--- Record excerpts ---
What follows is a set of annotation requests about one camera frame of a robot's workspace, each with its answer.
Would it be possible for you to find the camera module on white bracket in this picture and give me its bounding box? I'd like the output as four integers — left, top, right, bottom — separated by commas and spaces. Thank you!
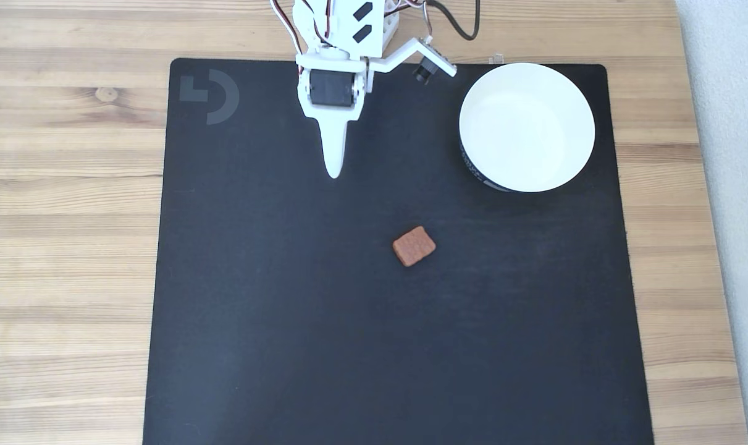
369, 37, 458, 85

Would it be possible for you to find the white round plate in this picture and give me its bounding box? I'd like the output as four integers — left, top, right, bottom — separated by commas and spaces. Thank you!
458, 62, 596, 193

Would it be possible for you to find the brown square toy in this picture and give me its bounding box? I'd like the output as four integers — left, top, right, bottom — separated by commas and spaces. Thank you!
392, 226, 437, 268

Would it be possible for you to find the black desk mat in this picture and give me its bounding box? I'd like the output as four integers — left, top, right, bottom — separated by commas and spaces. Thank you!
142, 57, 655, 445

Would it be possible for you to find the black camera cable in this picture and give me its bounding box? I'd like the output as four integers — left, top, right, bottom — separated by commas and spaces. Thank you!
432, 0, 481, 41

* * *

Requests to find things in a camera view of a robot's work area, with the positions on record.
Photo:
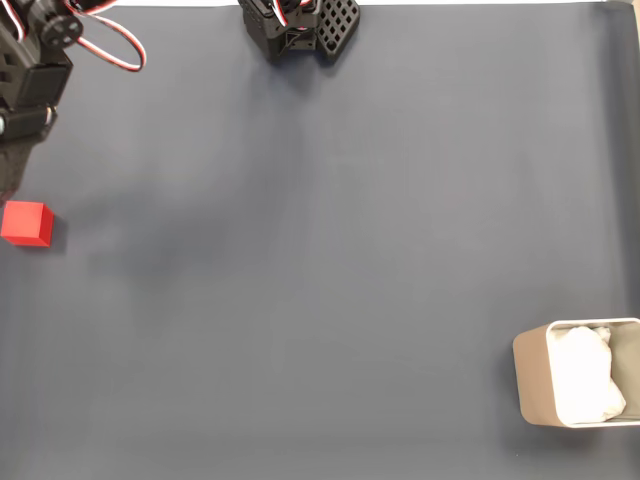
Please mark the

* * *

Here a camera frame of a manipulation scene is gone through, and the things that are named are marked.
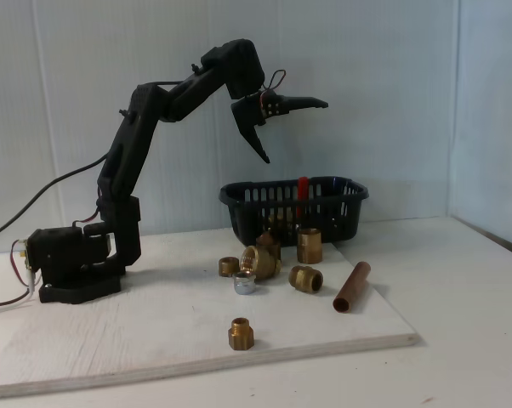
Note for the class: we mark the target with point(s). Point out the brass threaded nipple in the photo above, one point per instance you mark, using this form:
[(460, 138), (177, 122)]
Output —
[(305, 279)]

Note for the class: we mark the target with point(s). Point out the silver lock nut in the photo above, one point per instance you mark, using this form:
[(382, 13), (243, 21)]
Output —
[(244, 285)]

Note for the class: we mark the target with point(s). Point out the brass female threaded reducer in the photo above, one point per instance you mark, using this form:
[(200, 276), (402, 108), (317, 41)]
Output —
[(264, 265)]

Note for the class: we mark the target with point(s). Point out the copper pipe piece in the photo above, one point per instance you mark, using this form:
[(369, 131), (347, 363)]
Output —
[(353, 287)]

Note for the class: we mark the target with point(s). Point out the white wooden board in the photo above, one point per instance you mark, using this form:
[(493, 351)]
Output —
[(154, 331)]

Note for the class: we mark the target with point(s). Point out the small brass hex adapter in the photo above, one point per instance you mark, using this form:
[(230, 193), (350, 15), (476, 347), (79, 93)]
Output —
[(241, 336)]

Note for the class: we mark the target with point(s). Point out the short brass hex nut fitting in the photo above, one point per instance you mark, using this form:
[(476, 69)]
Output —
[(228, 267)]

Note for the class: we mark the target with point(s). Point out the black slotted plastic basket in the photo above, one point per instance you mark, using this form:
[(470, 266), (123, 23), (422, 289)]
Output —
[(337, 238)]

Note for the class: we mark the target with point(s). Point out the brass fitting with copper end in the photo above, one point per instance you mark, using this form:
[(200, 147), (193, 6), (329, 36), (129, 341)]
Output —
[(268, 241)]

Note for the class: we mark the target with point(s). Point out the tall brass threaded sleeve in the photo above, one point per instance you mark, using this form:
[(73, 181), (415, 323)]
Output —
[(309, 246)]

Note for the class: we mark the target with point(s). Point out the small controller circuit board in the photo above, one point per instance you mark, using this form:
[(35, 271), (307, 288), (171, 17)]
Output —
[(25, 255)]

--- To do ---
When you reach the line containing "[(200, 276), (402, 108), (317, 41)]" in the data above, start copying exactly, and stop after the line containing "the small brass".

--- Written reply ---
[(200, 276), (402, 108), (317, 41)]
Output —
[(264, 265)]

Note for the class: we mark the target with point(s). Point out the copper pipe piece in the photo above, one point per instance you mark, using this form:
[(369, 131), (347, 363)]
Output —
[(353, 287)]

Note for the class: we mark the target with point(s). Point out the white wooden board in the photo above, one point per instance you mark, using this form:
[(493, 351)]
Output —
[(154, 331)]

Note for the class: we mark the target with point(s). Point out the small brass hex adapter in the photo above, one point per instance you mark, using this form:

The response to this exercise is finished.